ちょうど今から500年前トーマス・モアの「ユートピア」初版が刊行されました。その翌年ドイツではルターの「95ヶ条文」から宗教改革の狼煙が上がりました。時を同じくしてイタリアではルネッサンスの華が開花しています。しばらくして宗教改革ルネッサンスは寄り添うように英国に浸透し始めました。このような時代の趨勢を背景に時の国王ヘンリー八世は何度請願しても離婚を許可せぬローマ教皇に愛想を尽かし英国国教会を創設し離婚・再婚を強行します。そして英国内教会からの収入をローマ教皇から国王の懐へと変更したのでした。つまり英国は全欧州の精神的盟主であったローマ教皇に反旗を翻し宗教的にも経済的にも脱欧州を果たしたのです。

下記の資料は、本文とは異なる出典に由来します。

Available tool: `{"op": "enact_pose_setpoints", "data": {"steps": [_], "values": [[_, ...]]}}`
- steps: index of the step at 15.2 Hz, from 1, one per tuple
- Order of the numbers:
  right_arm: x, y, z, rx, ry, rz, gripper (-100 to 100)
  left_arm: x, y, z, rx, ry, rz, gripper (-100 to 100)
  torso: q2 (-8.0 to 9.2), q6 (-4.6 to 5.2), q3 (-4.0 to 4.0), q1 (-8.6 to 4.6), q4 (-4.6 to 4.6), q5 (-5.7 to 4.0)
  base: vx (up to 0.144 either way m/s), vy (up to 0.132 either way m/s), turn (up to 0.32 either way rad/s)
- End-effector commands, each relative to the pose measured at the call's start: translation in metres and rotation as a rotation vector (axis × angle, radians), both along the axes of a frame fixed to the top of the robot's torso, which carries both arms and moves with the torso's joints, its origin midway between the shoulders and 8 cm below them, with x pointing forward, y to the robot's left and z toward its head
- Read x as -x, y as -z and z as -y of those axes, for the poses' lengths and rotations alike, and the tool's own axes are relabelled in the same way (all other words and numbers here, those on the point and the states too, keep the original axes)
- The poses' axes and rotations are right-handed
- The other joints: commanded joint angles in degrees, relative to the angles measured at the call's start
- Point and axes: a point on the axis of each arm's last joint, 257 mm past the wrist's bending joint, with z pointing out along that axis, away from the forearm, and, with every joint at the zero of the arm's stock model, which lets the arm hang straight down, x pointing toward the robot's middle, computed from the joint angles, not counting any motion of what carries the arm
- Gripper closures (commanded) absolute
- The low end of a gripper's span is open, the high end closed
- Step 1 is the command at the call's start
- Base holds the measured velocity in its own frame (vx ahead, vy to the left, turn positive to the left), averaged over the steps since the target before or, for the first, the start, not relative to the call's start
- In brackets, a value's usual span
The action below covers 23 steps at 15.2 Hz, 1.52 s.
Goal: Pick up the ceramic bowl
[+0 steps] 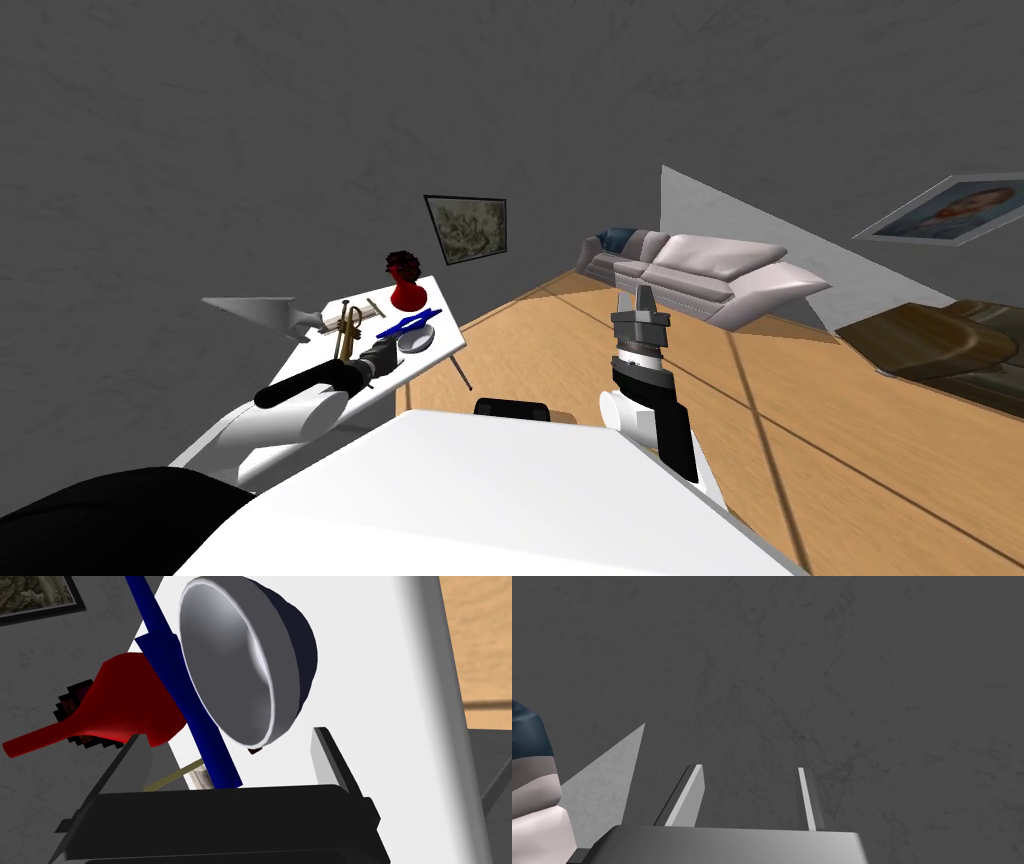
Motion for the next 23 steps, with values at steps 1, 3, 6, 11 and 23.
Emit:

ところがヘンリー八世の寵愛を受けてナイトの爵位を授けられ大法官の職に就いたトーマス・モアはヘンリー八世の離婚宣言を拒否しローマ・カトリック教会に殉じ絞首台の露と消えていったのです。

その英国、こんどは国王専断ではなく国民の主導でEU離脱の可否を選択するというのです。

EU帰属、離脱派共にその論点はカネと強慾に起因するものらしくトーマス・モアの時代からなんら進歩はないようです。

国民の選択がどのような結果になろうとも「ユートピア」は一向に実現しそうにもありませんね。